Assigned task
Within the data that follows, set down exactly the lines from the one containing "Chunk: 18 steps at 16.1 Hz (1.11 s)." through the one containing "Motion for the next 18", both ends included.

(Data entries)
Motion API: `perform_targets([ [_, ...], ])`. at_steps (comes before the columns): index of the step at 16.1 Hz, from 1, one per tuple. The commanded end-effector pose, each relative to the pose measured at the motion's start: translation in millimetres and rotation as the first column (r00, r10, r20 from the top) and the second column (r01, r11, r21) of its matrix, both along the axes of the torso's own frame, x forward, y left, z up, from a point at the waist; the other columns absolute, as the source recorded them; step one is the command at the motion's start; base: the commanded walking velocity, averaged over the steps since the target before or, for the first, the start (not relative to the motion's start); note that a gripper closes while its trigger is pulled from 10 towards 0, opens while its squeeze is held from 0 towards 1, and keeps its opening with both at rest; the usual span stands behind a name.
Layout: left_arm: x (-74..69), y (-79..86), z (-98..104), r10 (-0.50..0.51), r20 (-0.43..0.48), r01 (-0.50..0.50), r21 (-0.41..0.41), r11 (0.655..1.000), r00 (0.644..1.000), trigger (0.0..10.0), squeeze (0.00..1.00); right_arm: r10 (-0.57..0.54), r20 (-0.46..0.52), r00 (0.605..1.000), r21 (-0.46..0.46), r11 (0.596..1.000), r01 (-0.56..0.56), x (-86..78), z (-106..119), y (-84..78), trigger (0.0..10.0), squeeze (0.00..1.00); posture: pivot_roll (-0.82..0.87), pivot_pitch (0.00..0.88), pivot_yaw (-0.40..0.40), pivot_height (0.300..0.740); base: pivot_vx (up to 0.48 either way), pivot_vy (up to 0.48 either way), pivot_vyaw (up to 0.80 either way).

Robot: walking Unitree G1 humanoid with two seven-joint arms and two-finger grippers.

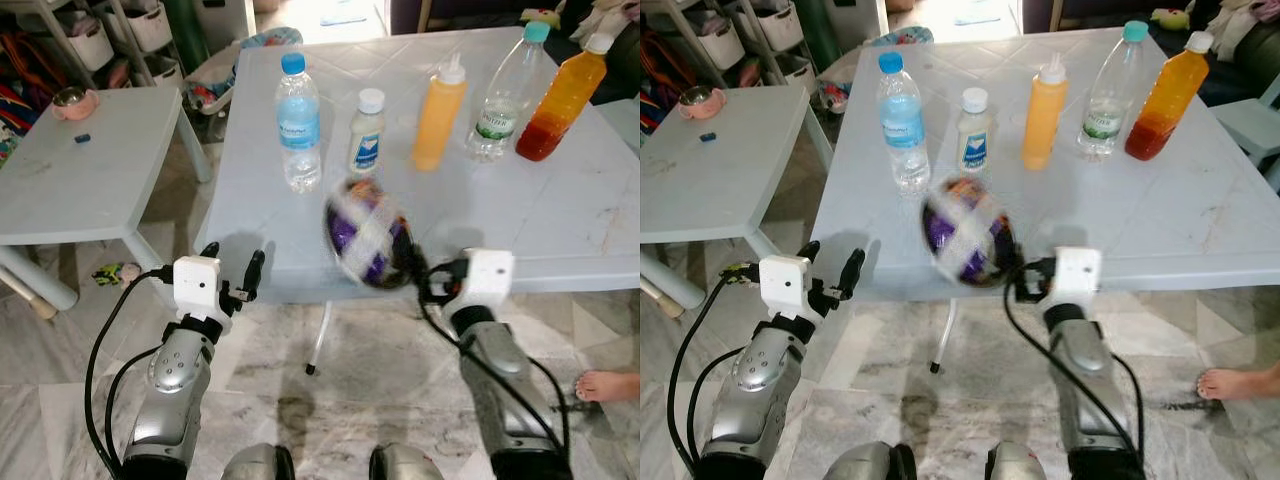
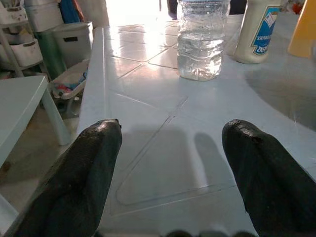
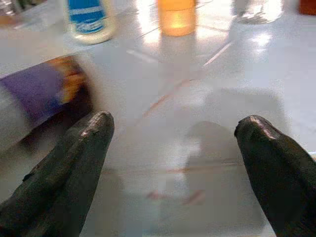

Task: Restocking fridge

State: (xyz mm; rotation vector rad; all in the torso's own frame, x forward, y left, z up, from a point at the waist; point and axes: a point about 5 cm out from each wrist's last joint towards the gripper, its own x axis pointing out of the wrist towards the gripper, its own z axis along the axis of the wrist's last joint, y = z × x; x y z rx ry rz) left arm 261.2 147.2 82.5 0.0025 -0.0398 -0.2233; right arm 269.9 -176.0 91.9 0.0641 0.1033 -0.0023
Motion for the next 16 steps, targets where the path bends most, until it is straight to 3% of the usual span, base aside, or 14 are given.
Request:
perform_targets([
  [1, 1.3, 1.6, 2.4, -0.009, 0.008, 0.009, 0.026, 1.0, 1.0, 10.0, 0.0, -0.032, 0.006, 0.999, -0.006, 0.999, 0.032, 5.0, 5.2, -6.8, 10.0, 0.0, -0.03, 0.088, 0.086, 0.74, 0.0, 0.0, 0.0],
  [10, -1.4, 0.0, 1.5, -0.008, 0.001, 0.008, 0.025, 1.0, 1.0, 10.0, 0.0, -0.034, 0.033, 0.999, 0.007, 0.999, 0.034, 20.0, 13.6, -5.3, 10.0, 0.0, -0.01, 0.089, 0.078, 0.74, 0.0, 0.0, 0.0],
  [12, -1.0, 0.6, 1.4, -0.007, 0.0, 0.007, 0.025, 1.0, 1.0, 10.0, 0.0, -0.04, 0.073, 0.997, -0.006, 0.999, 0.04, 20.5, 19.3, -4.7, 10.0, 0.0, -0.01, 0.087, 0.079, 0.74, 0.0, 0.0, 0.0],
  [14, 1.8, 1.2, 2.4, -0.006, 0.003, 0.006, 0.028, 1.0, 1.0, 10.0, 0.0, -0.009, 0.242, 0.97, -0.095, 0.995, 0.033, 18.3, 44.7, -2.4, 10.0, 0.0, -0.02, 0.086, 0.087, 0.74, 0.0, 0.0, 0.0],
  [16, 3.1, -0.6, 3.5, -0.013, 0.009, 0.013, 0.026, 1.0, 1.0, 10.0, 0.0, 0.015, 0.294, 0.956, -0.127, 0.992, 0.023, 16.1, 54.3, 1.0, 10.0, 0.0, -0.02, 0.084, 0.088, 0.74, 0.0, 0.0, 0.0],
])
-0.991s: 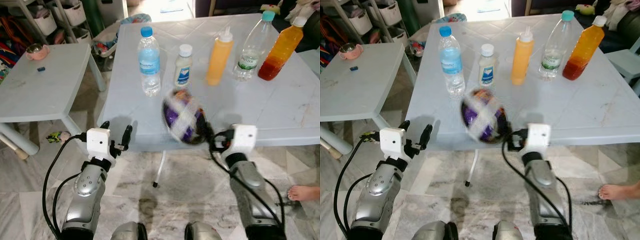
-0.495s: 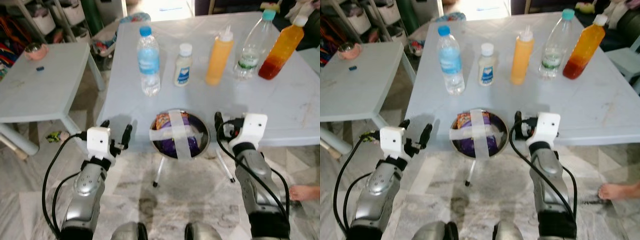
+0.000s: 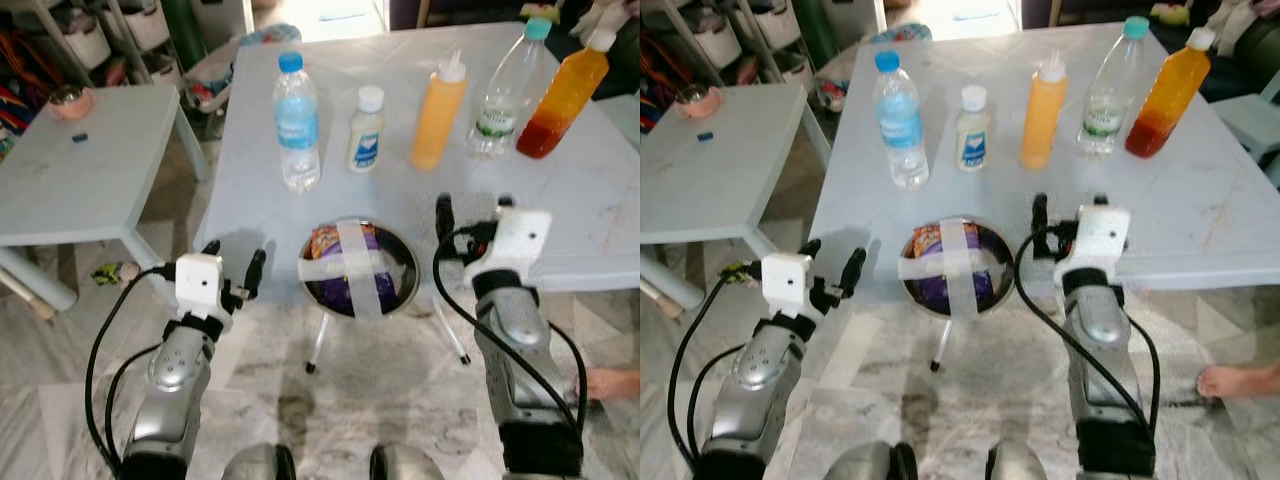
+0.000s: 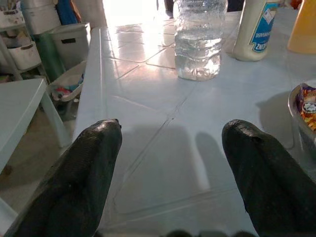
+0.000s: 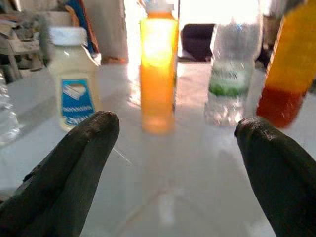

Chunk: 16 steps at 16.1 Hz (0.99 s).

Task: Restocking fridge

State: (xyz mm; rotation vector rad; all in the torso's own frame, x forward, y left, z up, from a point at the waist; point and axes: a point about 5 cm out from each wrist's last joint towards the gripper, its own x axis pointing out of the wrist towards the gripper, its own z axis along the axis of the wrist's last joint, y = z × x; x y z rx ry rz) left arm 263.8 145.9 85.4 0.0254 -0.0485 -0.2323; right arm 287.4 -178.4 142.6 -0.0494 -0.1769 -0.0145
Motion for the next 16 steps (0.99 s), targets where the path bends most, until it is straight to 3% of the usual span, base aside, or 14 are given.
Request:
perform_targets([
  [1, 0.8, 0.1, 1.0, -0.006, -0.001, 0.006, 0.003, 1.0, 1.0, 10.0, 0.0, 0.019, 0.028, 0.999, -0.031, 0.999, -0.018, -2.9, 5.3, 4.9, 10.0, 0.0, -0.02, 0.084, 0.088, 0.74, 0.0, 0.0, 0.0],
  [3, 1.3, 0.0, 1.0, -0.005, 0.0, 0.005, 0.002, 1.0, 1.0, 10.0, 0.0, 0.065, 0.03, 0.997, -0.03, 0.997, -0.064, -6.7, 4.9, 12.0, 10.0, 0.0, -0.02, 0.083, 0.084, 0.74, 0.0, 0.0, 0.0],
  [5, 1.0, 1.4, 0.1, 0.0, -0.003, 0.0, 0.002, 1.0, 1.0, 10.0, 0.0, 0.167, -0.034, 0.985, 0.046, 0.985, -0.166, -11.1, -4.3, 26.1, 10.0, 0.0, -0.02, 0.083, 0.081, 0.74, 0.0, 0.0, 0.0],
  [7, 0.7, 1.0, 0.1, 0.001, -0.003, -0.001, 0.001, 1.0, 1.0, 10.0, 0.0, 0.231, -0.058, 0.971, 0.062, 0.972, -0.228, -13.4, -7.0, 34.6, 10.0, 0.0, -0.02, 0.083, 0.078, 0.74, 0.0, 0.0, 0.0],
  [16, 1.3, -0.2, 0.4, -0.004, -0.001, 0.004, -0.005, 1.0, 1.0, 10.0, 0.0, 0.234, -0.164, 0.958, 0.118, 0.969, -0.216, -30.1, -17.8, 30.9, 10.0, 0.0, -0.03, 0.088, 0.078, 0.74, 0.0, 0.0, 0.0],
])
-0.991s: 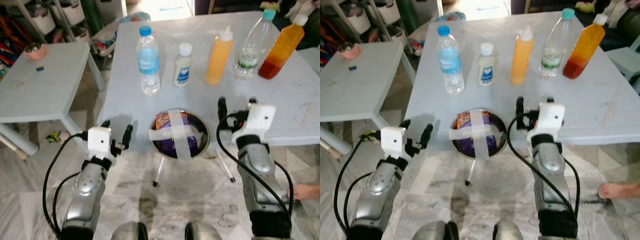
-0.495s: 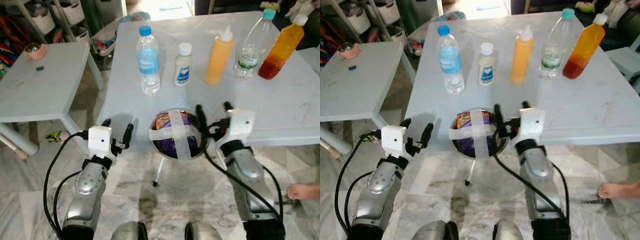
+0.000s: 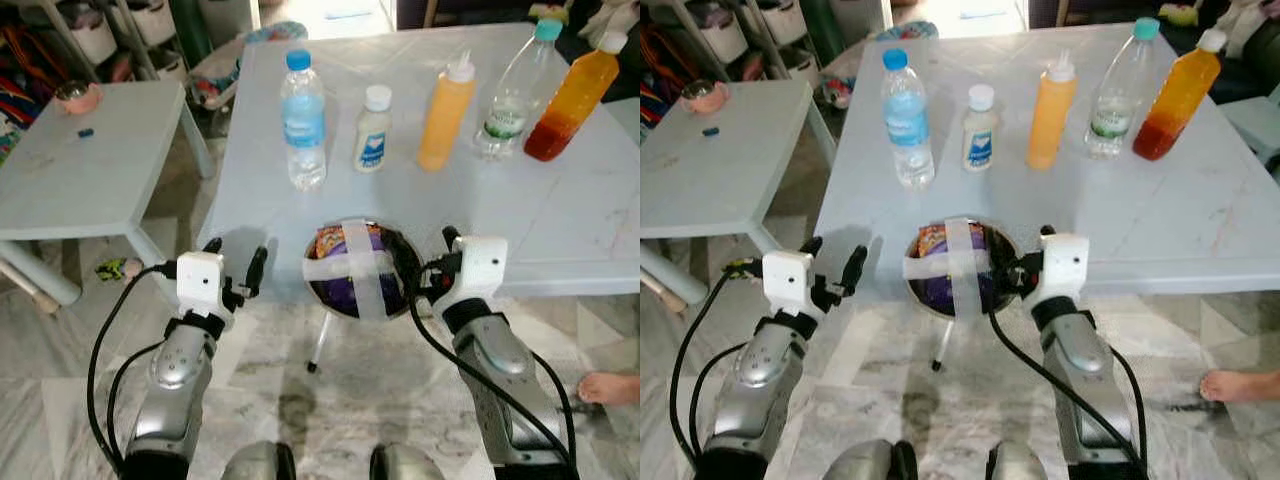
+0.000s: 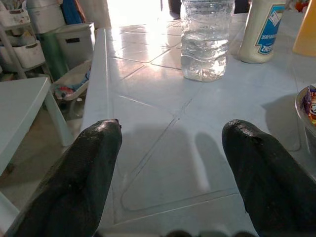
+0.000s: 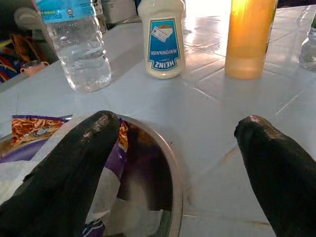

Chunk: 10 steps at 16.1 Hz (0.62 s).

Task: Restocking fridge

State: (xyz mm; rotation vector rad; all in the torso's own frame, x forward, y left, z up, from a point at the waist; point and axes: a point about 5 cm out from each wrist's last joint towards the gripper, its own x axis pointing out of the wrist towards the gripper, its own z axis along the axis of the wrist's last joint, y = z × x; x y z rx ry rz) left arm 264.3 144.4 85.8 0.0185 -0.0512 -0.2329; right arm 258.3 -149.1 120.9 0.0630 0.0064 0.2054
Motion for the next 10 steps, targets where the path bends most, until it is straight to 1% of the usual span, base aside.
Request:
perform_targets([
  [1, 0.9, 0.8, 0.0, -0.005, -0.003, 0.005, 0.002, 1.0, 1.0, 10.0, 0.0, 0.003, 0.009, 1.0, 0.007, 1.0, -0.003, -1.9, 4.5, 1.8, 10.0, 0.0, -0.03, 0.087, 0.078, 0.74, 0.0, 0.0, 0.0],
  [6, 1.5, 0.8, 0.0, -0.005, -0.003, 0.005, 0.002, 1.0, 1.0, 10.0, 0.0, 0.0, -0.026, 1.0, -0.004, 1.0, 0.0, -10.8, -1.3, 1.9, 10.0, 0.0, -0.03, 0.088, 0.076, 0.74, 0.0, 0.0, 0.0],
  [10, 1.1, 0.1, -0.3, -0.01, -0.004, 0.01, 0.002, 1.0, 1.0, 10.0, 0.0, -0.026, -0.048, 0.998, -0.004, 1.0, 0.026, -12.8, -5.3, -2.0, 10.0, 0.0, -0.04, 0.089, 0.079, 0.74, 0.0, 0.0, 0.0],
])
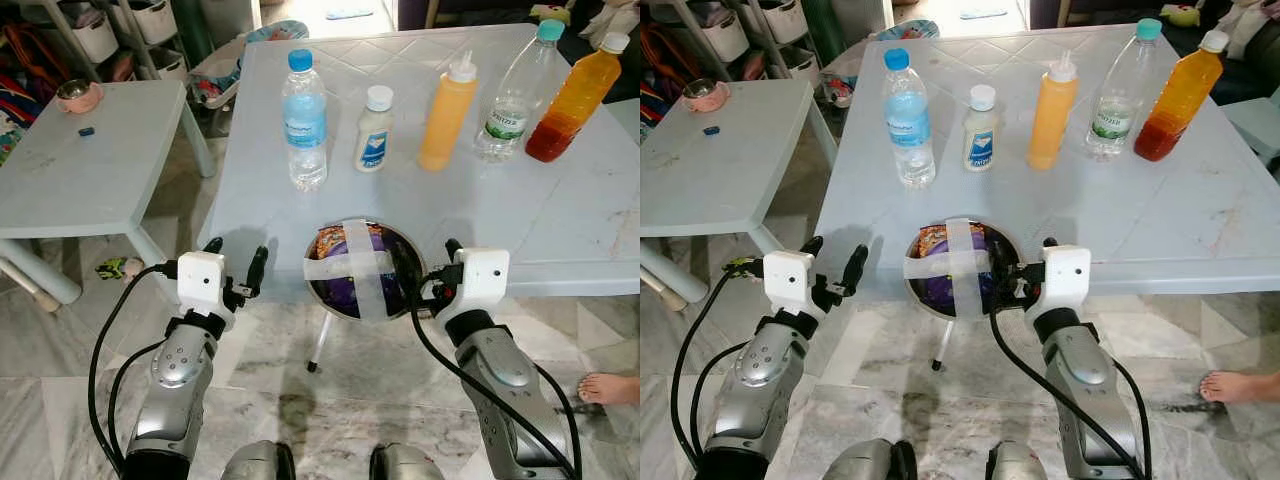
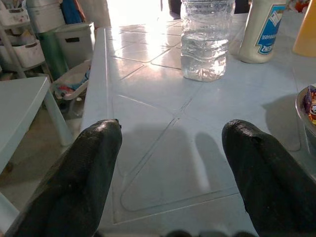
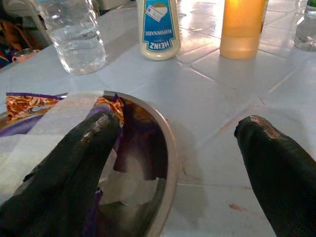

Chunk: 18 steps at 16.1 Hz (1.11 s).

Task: Restocking fridge

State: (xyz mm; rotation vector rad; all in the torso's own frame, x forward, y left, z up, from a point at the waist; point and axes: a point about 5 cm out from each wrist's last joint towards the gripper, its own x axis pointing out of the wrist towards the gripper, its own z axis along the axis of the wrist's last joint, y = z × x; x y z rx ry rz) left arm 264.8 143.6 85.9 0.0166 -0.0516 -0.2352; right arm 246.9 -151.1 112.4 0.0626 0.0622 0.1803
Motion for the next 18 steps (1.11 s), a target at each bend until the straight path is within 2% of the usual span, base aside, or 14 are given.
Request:
perform_targets([
  [1, 1.1, 1.0, -0.3, -0.009, -0.004, 0.009, 0.005, 1.0, 1.0, 10.0, 0.0, -0.009, -0.003, 1.0, 0.005, 1.0, 0.009, -1.5, 1.5, -1.1, 10.0, 0.0, -0.04, 0.089, 0.08, 0.74, 0.0, 0.0, 0.0],
  [4, 1.4, 0.6, -0.2, -0.009, -0.003, 0.009, 0.004, 1.0, 1.0, 10.0, 0.0, -0.041, -0.038, 0.998, 0.028, 0.999, 0.042, 0.8, -3.5, -5.7, 10.0, 0.0, -0.04, 0.088, 0.08, 0.74, 0.0, 0.0, 0.0],
  [14, 1.9, -0.5, 0.7, -0.009, 0.002, 0.009, 0.004, 1.0, 1.0, 10.0, 0.0, -0.091, -0.083, 0.992, 0.019, 0.996, 0.093, 11.3, -9.9, -15.5, 10.0, 0.0, -0.03, 0.09, 0.078, 0.74, 0.0, 0.0, 0.0],
  [15, 1.9, -0.3, 0.8, -0.008, 0.002, 0.008, 0.005, 1.0, 1.0, 10.0, 0.0, -0.077, -0.092, 0.993, 0.022, 0.997, 0.079, 11.9, -11.4, -13.7, 9.4, 0.0, -0.03, 0.092, 0.077, 0.74, 0.0, 0.0, 0.0],
  [16, 1.7, -0.2, 0.7, -0.007, 0.002, 0.007, 0.005, 1.0, 1.0, 10.0, 0.0, -0.062, -0.104, 0.993, 0.022, 0.998, 0.065, 13.0, -12.8, -11.8, 6.9, 0.0, -0.03, 0.092, 0.077, 0.74, 0.0, 0.0, 0.0],
  [17, 1.6, -0.2, 0.7, -0.007, 0.001, 0.007, 0.005, 1.0, 1.0, 10.0, 0.0, -0.06, -0.106, 0.993, 0.023, 0.998, 0.063, 13.3, -13.0, -11.4, 6.9, 0.0, -0.03, 0.092, 0.077, 0.74, 0.0, 0.0, 0.0],
  [18, 1.4, -0.3, 0.5, -0.008, 0.0, 0.008, 0.005, 1.0, 1.0, 10.0, 0.0, -0.047, -0.11, 0.993, 0.023, 0.999, 0.049, 15.7, -12.8, -9.2, 4.0, 0.0, -0.03, 0.093, 0.077, 0.74, 0.0, 0.0, 0.0],
])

Response area
Chunk: 18 steps at 16.1 Hz (1.11 s).

Task: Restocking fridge

State: (xyz mm; rotation vector rad; all in the torso's own frame, x forward, y left, z up, from a point at the waist; point and axes: a point about 5 cm out from each wrist's last joint towards the gripper, its own x axis pointing out of the wrist towards the gripper, its own z axis along the axis of the wrist's last joint, y = z × x; x y z rx ry rz) left arm 264.8 143.6 85.9 0.0166 -0.0516 -0.2352; right arm 246.9 -151.1 112.4 0.0626 0.0622 0.1803
Motion for the next 18 steps (1.11 s), a target at each bend until the straight path is within 2% of the usual span, base aside, or 14 are given.

The response to the exercise has been completed.